▶ WHAT TO PRODUCE
In the listing below, find the line holding "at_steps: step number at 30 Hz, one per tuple" and the line holding "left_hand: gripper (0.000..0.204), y". Write out those two lines and all lines between, exactly, and nothing more.

▶ RAW DATA
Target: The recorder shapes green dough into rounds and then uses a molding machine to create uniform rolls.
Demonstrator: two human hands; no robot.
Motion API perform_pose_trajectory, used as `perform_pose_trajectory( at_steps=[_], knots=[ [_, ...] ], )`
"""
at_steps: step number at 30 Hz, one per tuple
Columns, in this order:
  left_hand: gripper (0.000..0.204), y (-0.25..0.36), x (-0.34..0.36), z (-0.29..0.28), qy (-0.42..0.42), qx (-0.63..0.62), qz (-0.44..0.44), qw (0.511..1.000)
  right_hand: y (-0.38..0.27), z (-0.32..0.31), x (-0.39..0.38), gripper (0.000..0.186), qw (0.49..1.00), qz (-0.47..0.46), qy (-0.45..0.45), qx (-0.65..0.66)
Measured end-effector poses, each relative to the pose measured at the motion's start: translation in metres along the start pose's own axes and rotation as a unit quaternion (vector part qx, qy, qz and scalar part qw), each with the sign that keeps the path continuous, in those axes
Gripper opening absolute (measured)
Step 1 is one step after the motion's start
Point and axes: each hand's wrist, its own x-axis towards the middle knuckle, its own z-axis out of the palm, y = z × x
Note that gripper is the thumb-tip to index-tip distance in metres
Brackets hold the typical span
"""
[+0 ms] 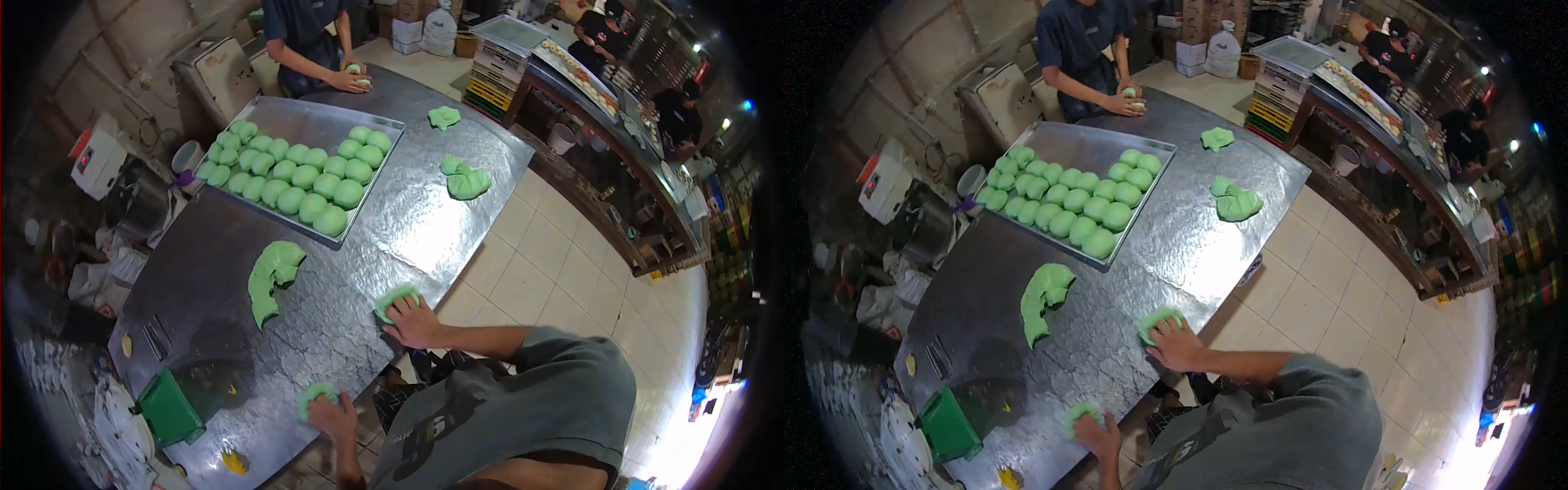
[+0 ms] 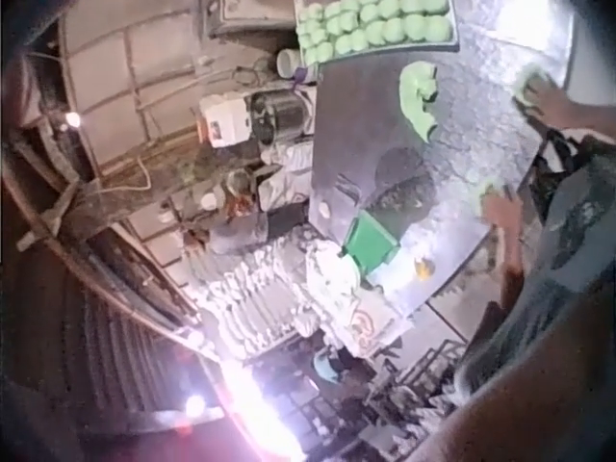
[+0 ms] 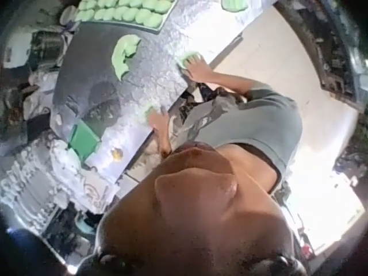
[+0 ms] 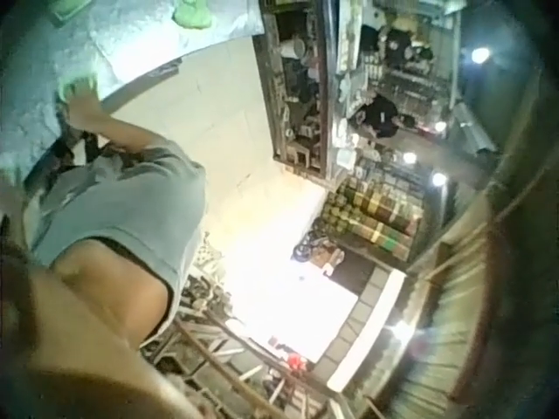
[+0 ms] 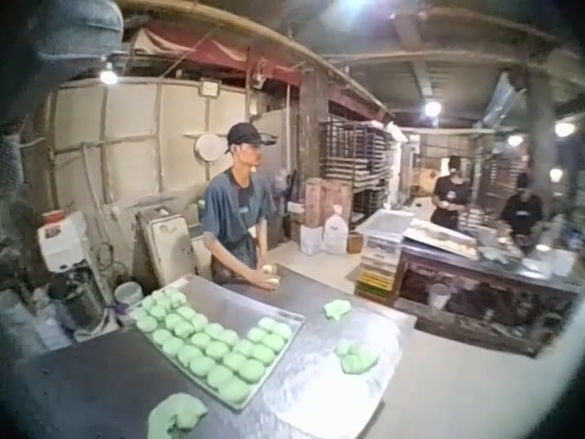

▶ ANSWER TO THE EXERCISE
at_steps: step number at 30 Hz, one per tuple
Columns, in this order:
  left_hand: gripper (0.000..0.204), y (-0.25..0.36), x (-0.34..0.36), z (-0.29..0.28), qy (-0.42..0.42), qx (-0.63..0.62), qz (-0.44..0.44), qw (0.511..1.000)

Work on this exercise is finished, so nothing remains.